## TASK BRIEF
Between the line containing "Return the mask of the left gripper left" and the line containing "Everything in this" lies a run of lines; give that run again exactly, with both of those lines, and nothing else from the entries below.

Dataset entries
<<<<

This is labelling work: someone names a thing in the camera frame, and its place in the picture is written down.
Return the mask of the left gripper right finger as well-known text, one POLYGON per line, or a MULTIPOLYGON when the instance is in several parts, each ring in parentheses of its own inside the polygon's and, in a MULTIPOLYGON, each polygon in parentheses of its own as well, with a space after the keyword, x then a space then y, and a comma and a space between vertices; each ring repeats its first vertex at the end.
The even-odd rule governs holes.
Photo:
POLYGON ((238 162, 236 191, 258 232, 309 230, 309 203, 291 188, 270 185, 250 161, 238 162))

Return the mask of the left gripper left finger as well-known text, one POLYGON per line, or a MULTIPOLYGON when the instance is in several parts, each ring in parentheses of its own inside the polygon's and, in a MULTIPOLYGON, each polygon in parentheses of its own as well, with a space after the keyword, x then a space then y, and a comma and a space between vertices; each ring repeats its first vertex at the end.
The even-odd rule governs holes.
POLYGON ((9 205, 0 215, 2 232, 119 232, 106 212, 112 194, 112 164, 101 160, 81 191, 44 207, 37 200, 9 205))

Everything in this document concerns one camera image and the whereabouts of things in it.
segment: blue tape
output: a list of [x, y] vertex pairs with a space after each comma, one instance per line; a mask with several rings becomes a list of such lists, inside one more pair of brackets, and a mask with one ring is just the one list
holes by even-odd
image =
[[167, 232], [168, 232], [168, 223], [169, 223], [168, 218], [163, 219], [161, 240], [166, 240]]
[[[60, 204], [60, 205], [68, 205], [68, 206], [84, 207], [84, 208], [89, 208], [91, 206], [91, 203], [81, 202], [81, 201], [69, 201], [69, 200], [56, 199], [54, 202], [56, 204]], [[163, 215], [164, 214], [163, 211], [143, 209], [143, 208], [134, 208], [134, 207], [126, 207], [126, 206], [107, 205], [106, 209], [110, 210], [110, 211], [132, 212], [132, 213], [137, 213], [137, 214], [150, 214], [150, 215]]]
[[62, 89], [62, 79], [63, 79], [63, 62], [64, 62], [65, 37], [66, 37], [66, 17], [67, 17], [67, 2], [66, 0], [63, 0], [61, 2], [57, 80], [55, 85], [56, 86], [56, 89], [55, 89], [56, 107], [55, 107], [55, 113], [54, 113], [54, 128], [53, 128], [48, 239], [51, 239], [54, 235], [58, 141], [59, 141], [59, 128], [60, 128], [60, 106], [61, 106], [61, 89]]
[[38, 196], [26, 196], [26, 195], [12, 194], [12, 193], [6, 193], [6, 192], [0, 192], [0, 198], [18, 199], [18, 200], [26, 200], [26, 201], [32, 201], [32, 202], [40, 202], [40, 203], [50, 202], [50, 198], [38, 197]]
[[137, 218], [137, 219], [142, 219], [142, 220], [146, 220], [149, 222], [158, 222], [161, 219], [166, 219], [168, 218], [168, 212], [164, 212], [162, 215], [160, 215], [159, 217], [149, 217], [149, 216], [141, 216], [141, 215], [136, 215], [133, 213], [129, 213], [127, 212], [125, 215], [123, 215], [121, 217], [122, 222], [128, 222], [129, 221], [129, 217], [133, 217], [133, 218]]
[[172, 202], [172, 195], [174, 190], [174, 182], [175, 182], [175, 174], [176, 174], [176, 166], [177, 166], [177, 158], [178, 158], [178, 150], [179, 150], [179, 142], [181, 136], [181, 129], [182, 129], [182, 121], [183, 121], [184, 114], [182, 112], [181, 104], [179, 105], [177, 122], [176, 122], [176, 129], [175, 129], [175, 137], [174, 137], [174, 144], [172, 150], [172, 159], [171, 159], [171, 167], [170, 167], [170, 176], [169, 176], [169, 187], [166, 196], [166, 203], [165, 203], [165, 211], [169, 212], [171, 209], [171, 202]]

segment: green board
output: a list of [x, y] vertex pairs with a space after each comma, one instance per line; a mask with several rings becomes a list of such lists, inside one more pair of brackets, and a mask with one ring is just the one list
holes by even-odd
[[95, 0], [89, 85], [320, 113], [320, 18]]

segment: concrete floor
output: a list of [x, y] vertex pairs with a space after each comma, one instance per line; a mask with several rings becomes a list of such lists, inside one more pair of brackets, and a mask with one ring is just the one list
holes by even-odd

>>>>

## REPLY
Return the mask of the left gripper left finger as well-known text, one POLYGON per line, or a MULTIPOLYGON when the instance is in several parts, each ring in parentheses of its own inside the polygon's and, in a MULTIPOLYGON, each polygon in parentheses of its own as well, with a space after the keyword, x then a space then y, and a comma and a space between vertices; each ring repeats its first vertex at the end.
The even-odd rule governs holes.
POLYGON ((9 205, 0 215, 2 232, 119 232, 106 212, 112 194, 112 164, 101 160, 81 191, 44 207, 37 200, 9 205))

Everything in this document concerns one camera image and the whereabouts of things in it.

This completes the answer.